Entries supplied below:
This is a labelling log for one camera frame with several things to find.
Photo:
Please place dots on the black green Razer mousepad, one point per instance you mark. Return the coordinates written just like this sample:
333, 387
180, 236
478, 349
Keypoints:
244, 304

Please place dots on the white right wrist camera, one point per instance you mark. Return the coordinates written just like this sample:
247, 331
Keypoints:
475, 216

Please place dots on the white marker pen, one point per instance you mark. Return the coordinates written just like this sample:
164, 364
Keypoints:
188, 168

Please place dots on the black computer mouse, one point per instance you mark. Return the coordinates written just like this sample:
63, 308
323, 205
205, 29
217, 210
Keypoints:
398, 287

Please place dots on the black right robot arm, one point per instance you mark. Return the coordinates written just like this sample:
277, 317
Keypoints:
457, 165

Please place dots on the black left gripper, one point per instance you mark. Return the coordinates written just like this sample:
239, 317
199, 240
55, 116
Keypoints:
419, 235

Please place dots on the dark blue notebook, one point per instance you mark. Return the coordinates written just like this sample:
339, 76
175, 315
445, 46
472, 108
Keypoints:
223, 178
End of Entries supplied.
Aim of the exercise: Print every line of the records above without a single difference.

Solution for this problem:
This is a labelling log for one camera frame with several things to find.
Photo:
Please place dots on the black green Razer mousepad, one point per instance you mark. Return the coordinates written just like this sample:
333, 387
180, 236
478, 349
Keypoints:
244, 304

Please place dots on the white right wrist camera, one point per instance you mark. Return the coordinates written just like this sample:
247, 331
Keypoints:
475, 216

Please place dots on the white marker pen, one point per instance you mark. Return the coordinates written just like this sample:
164, 364
Keypoints:
188, 168

Please place dots on the black computer mouse, one point per instance you mark. Return the coordinates written just like this sample:
63, 308
323, 205
205, 29
217, 210
Keypoints:
398, 287

Please place dots on the black right robot arm, one point per instance you mark. Return the coordinates written just like this sample:
277, 317
Keypoints:
457, 165

Please place dots on the black left gripper, one point per instance you mark. Return the coordinates written just like this sample:
239, 317
199, 240
55, 116
Keypoints:
419, 235

Please place dots on the dark blue notebook, one point per instance you mark. Return the coordinates written just like this sample:
339, 76
175, 315
445, 46
472, 108
Keypoints:
223, 178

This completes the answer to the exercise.